Yes, the nation is already divided into states with abortion freedoms and those without. Far more abortions, even controlling for population, in California than Mississippi, but there is no reason to believe that will hold after the destruction of the right. Already liberal at the national level are scrambling in search of a way, probably in vain, to pass national legislation on this issue. I have no doubts that future government with the GOP in control will also attempt to pass laws criminalizing abortion nationally. After all, if you sincerely believe that this ‘murders children,’ a premise I do not accept, then how can you do nothing to stop it once you have cleared the barricade that has barred you from doing so? No, once Roe is dealt with the next objective will be a national legal movement. I am sure French would argue that it is against conservative principle to overrule the states with a national law. I will point out that there is no ‘conservative principle’ that held the GOP back from embracing and literally idolizing Trump. No ‘principle’ will stay their hand here.

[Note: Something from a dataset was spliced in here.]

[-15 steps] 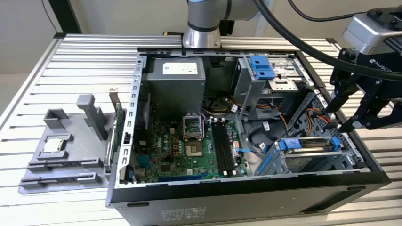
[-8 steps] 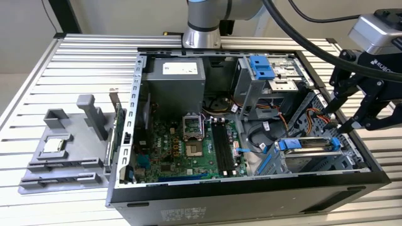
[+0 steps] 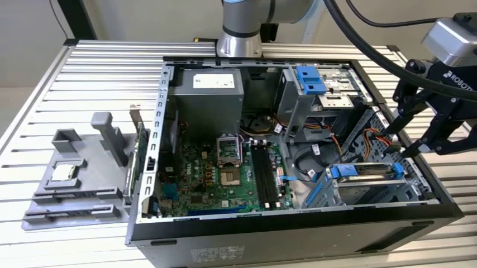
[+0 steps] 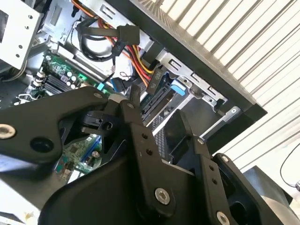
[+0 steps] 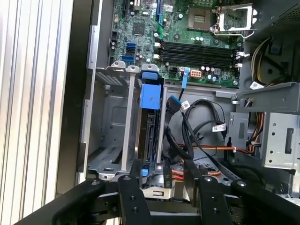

And now we come to the most delusional and wish-casting section of his argument, that political compromise will be found.

We have a repeat of the trouble from the second premise, if someone believes that abortion is murder what possible compromise can that person make? How could they say, you may ‘murder these babies but not these?’ It’s preposterous but set that aside for the moment, either because it is untrue, the political movers and shakers do not hold this belief dear to their hearts or because it is impractical the third legs still collapses. Because of physical sorting and gerrymandering fewer and fewer political areas are competitive between the two camps, California is not going to compromises and give ground to the powerless GOP within the state and Mississippi will behave the same toward the Democrats there. As with every other issue before us there is absolutely no incentive for any political party to compromise. It only opens you up to attack from your more dedicated factions and wins you nothing in the contest. The battle has now crossed no man’s land and the two factions are going to be in hand-to-hand knifing fighting.

Of course, this will not stop with abortion. Yes, the leaked said that this reasoning doesn’t apply to anything else at all, but this is from the same liars who proclaimed Roe as ‘settled law.’ Sadly, the war only grows.